No, Denny, you're right. Believing that you're right doesn't make it so. My problem is not that you disagree. My problem is that you continue to repeat false information about the law in question and allow your misunderstanding of the law cloud your opinion about the issue, yet continue to act as if your opinion on the matter comes from some factual basis. Believe as you will, but when you traffic in false information and I'm aware of it, I will call you on it.

4) "Finally, the only flaw in my logic is that you and Scott do not agree with it."

Once again, you invert cause and effect. I won't speak for Scott, but I don't agree with your logic because it IS flawed.

"Your attempts to present how wrong I am merely appeal back to what you've already said and what I already disagreed with, now peppered with the unquestionable accusation that I am just an apoligist for a political agenda that I don't understand."

My attempts appeal back to what I've already said because that's the information you need to correct, if not your opinion, then at least the grounds upon which you hold it.

"Hence my unwillingness to continue such a debate because it's not a debate."

True. The actual debate ended awhile ago. Now we just have disagreement.

Scott and I have demonstrated or provided you with information that clearly shows your repeated claims about the need for telecom amnesty to be false. We have pointed you to the law in question and its history of (recent) change, completely debunking your absurd claim that the writers of the law couldn't possibly have envisioned the current situation. You've tried to claim the law wasn't broken because it was broken so that the law could be enforced, a claim so absurd on the face of it that I'm surprised you actually typed it and hit send.

Your opinion, when we boil away the falsehoods and poor logic, is that it's ok that Bush et al. broke the law because they were attempting to protect us and that's a higher purpose than even the law. Fine.
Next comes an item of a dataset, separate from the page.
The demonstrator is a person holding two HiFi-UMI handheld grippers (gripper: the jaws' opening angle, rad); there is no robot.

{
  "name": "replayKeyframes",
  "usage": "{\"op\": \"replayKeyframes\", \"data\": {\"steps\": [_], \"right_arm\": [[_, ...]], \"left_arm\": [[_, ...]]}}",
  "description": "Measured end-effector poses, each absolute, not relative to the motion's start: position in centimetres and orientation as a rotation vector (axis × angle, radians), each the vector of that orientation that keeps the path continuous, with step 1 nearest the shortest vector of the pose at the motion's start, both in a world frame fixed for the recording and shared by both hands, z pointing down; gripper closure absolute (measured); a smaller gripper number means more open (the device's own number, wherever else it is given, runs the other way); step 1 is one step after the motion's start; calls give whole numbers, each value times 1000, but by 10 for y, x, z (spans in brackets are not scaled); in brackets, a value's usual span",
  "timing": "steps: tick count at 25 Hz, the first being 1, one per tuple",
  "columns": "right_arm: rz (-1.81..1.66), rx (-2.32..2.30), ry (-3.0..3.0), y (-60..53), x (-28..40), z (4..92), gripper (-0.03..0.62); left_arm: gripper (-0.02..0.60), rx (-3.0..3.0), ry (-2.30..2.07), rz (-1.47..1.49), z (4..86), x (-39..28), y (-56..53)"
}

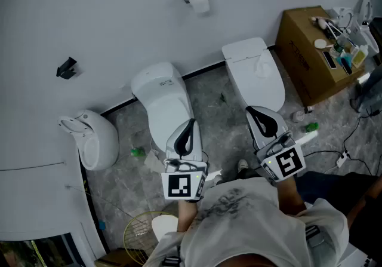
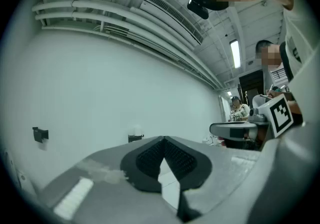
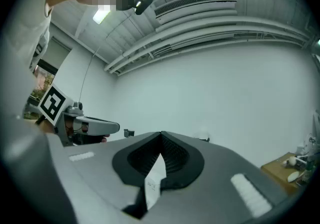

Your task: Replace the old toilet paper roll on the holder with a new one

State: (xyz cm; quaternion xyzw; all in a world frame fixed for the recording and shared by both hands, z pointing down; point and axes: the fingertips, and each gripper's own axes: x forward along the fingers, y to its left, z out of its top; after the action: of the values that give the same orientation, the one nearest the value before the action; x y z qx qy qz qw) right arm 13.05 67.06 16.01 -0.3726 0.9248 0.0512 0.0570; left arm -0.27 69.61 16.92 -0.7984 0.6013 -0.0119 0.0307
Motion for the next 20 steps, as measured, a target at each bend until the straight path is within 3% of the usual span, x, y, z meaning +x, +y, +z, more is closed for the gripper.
{"op": "replayKeyframes", "data": {"steps": [11,20], "right_arm": [[143,-1090,2810,627,169,163,592],[136,-1047,2841,588,161,168,592]], "left_arm": [[581,-2412,1917,-70,174,39,663],[581,-2409,1933,-96,182,38,626]]}}
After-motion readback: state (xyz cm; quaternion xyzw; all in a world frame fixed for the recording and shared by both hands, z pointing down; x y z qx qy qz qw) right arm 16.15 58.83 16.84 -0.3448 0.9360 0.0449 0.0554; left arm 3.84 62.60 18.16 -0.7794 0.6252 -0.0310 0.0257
That's an opinion. I disagree with it, but there's little I can do about it. Unless the Bush administration is successful in its desire to make the views of the Executive branch the only real law of the land. When that happens and I become President, I can have you hanged and there won't be a court in the land that can help you. Oh, and I'll be able to torture you until you recant. Don't forget that.

"You will only be happy if I say you are right, which I cannot do because I believe you are wrong."
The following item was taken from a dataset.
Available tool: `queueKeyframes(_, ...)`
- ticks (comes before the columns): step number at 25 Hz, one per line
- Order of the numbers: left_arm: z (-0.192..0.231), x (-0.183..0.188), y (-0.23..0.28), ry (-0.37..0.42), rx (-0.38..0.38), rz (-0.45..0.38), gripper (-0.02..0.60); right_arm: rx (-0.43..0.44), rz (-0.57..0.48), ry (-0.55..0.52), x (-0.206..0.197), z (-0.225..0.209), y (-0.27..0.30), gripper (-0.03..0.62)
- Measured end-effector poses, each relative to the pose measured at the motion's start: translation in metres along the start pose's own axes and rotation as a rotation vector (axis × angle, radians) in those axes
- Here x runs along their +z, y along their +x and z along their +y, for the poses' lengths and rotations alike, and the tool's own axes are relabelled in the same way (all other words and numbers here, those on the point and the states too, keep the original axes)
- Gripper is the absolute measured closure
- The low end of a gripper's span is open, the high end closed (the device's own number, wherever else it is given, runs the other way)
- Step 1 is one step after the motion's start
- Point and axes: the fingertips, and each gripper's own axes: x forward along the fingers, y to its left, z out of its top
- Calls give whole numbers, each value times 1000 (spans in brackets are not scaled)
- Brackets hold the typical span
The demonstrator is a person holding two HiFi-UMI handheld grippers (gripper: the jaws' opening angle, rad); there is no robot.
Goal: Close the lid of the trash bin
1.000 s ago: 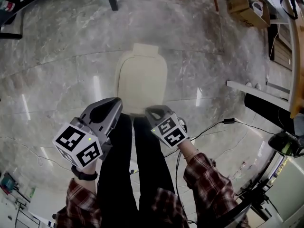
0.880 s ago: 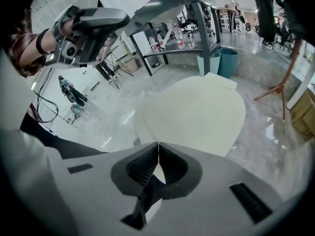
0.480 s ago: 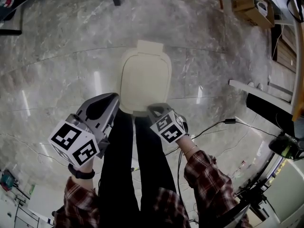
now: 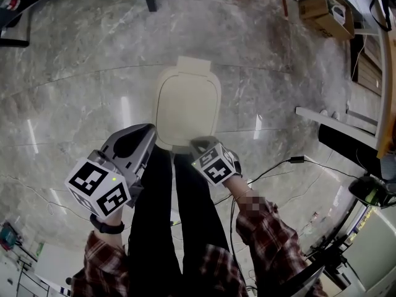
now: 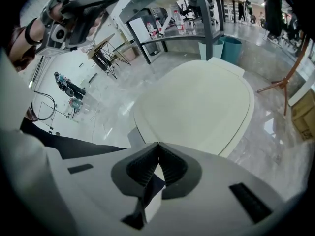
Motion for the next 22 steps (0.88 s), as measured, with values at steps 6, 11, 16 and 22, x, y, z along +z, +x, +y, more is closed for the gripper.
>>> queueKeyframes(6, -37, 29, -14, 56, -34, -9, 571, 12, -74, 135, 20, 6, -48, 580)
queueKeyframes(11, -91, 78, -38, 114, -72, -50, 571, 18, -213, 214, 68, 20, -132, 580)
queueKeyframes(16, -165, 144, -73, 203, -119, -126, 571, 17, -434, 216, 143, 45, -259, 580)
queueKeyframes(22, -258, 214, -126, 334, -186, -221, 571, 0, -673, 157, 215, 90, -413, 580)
Denny, my happiness is not at issue here. You represent a mindset that I believe to be a threat to our nation. You are not alone. There is little that is original about your thinking. The marks of your sources are all over your statements. The broader problem is that too many people have been able to spew these ideas unchallenged because of a variety of factors that include a less than vigilant media, a misguided sense of patriotic duty (in so much as silence about our government's activities is encouraged while we're "at war"), and an administration all too willing to use falsehoods and innuendo to heighten the sense of fear of a real, but not as threatening as portrayed (in my opinion) enemy.
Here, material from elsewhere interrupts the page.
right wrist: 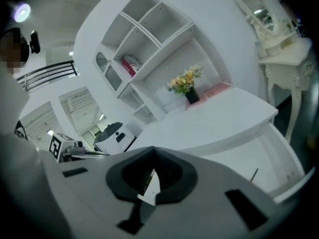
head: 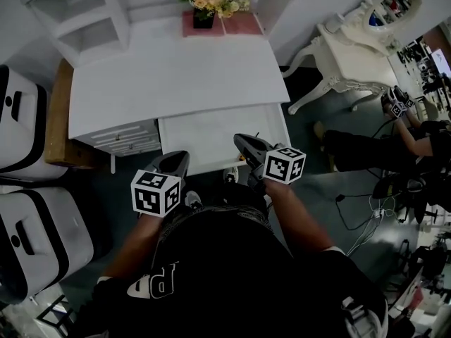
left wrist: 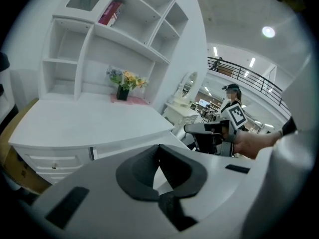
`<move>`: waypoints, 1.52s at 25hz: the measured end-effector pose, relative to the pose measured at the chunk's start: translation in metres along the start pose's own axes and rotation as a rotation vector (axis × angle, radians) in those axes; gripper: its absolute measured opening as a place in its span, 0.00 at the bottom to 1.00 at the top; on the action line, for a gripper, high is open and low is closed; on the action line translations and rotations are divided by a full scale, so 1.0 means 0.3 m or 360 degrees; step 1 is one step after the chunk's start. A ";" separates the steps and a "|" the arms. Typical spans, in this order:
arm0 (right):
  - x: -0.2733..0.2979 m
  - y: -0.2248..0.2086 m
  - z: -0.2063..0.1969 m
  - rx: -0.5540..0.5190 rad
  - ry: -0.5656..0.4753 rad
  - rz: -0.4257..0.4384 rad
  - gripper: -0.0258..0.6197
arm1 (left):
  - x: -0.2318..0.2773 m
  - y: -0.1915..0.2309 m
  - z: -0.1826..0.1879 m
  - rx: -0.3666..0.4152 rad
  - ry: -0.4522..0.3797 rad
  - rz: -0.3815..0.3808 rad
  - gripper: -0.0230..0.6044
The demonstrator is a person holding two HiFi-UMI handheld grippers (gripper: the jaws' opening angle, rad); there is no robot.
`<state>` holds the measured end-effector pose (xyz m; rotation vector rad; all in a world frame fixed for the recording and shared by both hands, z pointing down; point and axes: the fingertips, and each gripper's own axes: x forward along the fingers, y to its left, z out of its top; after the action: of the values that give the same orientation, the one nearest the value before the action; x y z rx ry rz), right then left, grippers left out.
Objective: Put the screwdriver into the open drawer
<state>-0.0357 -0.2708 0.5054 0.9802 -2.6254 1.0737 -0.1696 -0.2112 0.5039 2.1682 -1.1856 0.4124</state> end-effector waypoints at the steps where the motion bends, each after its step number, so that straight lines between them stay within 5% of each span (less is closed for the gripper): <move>1: -0.009 0.014 0.000 -0.0048 -0.0012 -0.0027 0.05 | -0.005 -0.009 0.003 0.0013 -0.0007 -0.0009 0.05; 6: -0.039 0.077 -0.020 -0.0281 -0.0009 -0.0089 0.05 | -0.037 -0.045 0.030 0.0048 -0.0086 -0.0008 0.05; 17: -0.140 0.173 -0.080 -0.0355 0.0085 0.0149 0.05 | -0.060 -0.155 -0.012 0.0050 -0.0144 0.0086 0.05; 29: -0.478 0.122 -0.137 -0.0585 0.0058 0.0181 0.05 | 0.004 -0.502 -0.116 0.0006 -0.0187 0.0118 0.05; 38: -0.705 0.095 -0.217 -0.0578 0.0023 0.0228 0.05 | -0.016 -0.731 -0.192 0.0039 -0.0228 0.0188 0.05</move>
<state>0.1040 -0.1024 0.4617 0.7128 -2.7743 0.5879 0.0125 -0.0826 0.4628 2.1856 -1.3988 0.3269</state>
There is a far broader pattern of threat to the current administration's actions than can possibly be covered in a single post or response (though Scott did a brilliant job awhile ago to highlight them).

You live in a country whose government, if not its people, has eagerly embraced torture. It condones this because it is torture of the "enemy." Yet the administration has done everything in its power to make the lawful identification of the "enemy" nigh impossible. Instead, it has imprisoned people with little or no evidence of guilt and has continued to imprison those people even in the face of exculpatory evidence when it is found.

This is an administration that believes that the President can do whatever he damned well pleases, not so much as Commander-in-Chief (although that makes it easier for the fear-frenzied people to swallow the theory) but just because he's the President.

And this corruption is rife within the Republican party -- a party whose ideals I would otherwise embrace -- which has followed the President lockstep for seven years now. And the architects of this unitary executive, America as the world's moral cop, invade for whatever passing interest pleases us theory are now lined up behind John McCain who lacks the spine to oppose them.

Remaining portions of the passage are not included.